ACTIVITY
Every line of the data below should be retyped exactly.

---*---

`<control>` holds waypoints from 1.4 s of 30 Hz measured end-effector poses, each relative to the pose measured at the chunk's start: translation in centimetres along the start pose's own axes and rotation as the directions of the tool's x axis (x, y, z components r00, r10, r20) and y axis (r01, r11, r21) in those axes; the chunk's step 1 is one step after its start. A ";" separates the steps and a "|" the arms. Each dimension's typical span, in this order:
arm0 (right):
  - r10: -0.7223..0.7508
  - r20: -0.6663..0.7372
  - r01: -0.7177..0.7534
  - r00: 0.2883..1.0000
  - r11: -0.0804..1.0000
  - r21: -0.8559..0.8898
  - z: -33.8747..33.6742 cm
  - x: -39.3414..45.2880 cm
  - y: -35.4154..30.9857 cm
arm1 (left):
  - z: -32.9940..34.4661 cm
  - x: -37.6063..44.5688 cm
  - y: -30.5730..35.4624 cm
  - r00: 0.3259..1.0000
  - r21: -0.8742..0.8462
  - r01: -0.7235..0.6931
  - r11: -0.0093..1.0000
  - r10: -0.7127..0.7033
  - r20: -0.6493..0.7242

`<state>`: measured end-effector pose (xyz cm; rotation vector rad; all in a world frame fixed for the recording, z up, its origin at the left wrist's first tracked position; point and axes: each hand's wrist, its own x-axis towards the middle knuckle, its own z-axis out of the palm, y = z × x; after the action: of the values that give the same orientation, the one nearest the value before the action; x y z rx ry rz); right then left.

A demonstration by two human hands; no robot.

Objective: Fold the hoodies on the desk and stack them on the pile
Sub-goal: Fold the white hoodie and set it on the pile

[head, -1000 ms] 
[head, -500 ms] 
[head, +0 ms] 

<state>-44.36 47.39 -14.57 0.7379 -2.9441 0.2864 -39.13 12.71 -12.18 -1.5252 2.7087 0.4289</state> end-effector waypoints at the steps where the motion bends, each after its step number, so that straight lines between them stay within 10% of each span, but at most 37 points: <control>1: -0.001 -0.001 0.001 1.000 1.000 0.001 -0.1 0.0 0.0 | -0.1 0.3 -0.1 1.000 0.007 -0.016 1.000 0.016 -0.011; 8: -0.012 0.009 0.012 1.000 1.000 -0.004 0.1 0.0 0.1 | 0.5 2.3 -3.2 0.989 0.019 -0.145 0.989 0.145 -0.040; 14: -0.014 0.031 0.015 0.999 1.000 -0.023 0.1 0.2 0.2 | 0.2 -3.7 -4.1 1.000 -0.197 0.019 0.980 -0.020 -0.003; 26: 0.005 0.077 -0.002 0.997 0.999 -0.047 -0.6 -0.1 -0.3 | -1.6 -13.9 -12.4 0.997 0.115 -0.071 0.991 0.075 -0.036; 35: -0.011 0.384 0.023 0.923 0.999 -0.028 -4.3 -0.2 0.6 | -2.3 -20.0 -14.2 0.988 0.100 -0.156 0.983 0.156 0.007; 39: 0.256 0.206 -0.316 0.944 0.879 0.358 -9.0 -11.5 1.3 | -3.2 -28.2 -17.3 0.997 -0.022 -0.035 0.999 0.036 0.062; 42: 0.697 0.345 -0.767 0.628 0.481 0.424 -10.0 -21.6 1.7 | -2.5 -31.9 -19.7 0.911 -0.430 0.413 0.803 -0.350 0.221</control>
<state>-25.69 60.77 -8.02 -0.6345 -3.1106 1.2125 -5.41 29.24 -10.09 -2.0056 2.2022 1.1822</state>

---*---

SOLUTION TO THE PROBLEM
`<control>` holds waypoints from 1.4 s of 30 Hz measured end-effector poses, each relative to the pose measured at the chunk's start: translation in centimetres along the start pose's own axes and rotation as the directions of the tool's x axis (x, y, z components r00, r10, r20) and y axis (r01, r11, r21) in those axes; the chunk's step 1 is one step after its start. A ";" separates the steps and a "|" the arms. Each dimension's typical span, in this order:
arm0 (right):
  - r10: -0.7223..0.7508
  - r20: -0.6663..0.7372
  - r01: -0.7177..0.7534
  - r00: 0.2883..1.0000
  - r11: -0.0804..1.0000
  - r21: -0.8559..0.8898
  - z: -33.8747..33.6742 cm
  - x: -39.3414..45.2880 cm
  - y: -35.4154..30.9857 cm
arm1 (left):
  - z: -32.9940..34.4661 cm
  - x: -37.6063..44.5688 cm
  - y: -30.5730..35.4624 cm
  - r00: 0.3259..1.0000
  - r21: -0.8742..0.8462
  - r01: -0.7235..0.6931
  - r11: -0.0093..1.0000
  - r10: -0.7127..0.7033
  - r20: -0.6493..0.7242

`<state>`: measured end-effector pose (xyz cm; rotation vector rad; all in a world frame fixed for the recording, z up, its origin at the left wrist's first tracked position; point and axes: each hand's wrist, its own x-axis towards the middle knuckle, its own z-axis out of the palm, y = z × x; after the action: of the values that give the same orientation, the one nearest the value before the action; x y z rx ry rz); right then left.

A demonstration by two human hands; no robot.

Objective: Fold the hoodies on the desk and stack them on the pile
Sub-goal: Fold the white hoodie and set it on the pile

[head, -1000 ms] 
[head, -500 ms] 
[head, +0 ms] 

<state>-44.36 47.39 -14.57 0.7379 -2.9441 0.2864 -39.13 12.71 -12.18 -1.5252 2.7087 0.4289</state> end-effector waypoints at the steps where the motion bends, each after its step number, so that straight lines between them stay within 10% of each span, but at most 37 points: <control>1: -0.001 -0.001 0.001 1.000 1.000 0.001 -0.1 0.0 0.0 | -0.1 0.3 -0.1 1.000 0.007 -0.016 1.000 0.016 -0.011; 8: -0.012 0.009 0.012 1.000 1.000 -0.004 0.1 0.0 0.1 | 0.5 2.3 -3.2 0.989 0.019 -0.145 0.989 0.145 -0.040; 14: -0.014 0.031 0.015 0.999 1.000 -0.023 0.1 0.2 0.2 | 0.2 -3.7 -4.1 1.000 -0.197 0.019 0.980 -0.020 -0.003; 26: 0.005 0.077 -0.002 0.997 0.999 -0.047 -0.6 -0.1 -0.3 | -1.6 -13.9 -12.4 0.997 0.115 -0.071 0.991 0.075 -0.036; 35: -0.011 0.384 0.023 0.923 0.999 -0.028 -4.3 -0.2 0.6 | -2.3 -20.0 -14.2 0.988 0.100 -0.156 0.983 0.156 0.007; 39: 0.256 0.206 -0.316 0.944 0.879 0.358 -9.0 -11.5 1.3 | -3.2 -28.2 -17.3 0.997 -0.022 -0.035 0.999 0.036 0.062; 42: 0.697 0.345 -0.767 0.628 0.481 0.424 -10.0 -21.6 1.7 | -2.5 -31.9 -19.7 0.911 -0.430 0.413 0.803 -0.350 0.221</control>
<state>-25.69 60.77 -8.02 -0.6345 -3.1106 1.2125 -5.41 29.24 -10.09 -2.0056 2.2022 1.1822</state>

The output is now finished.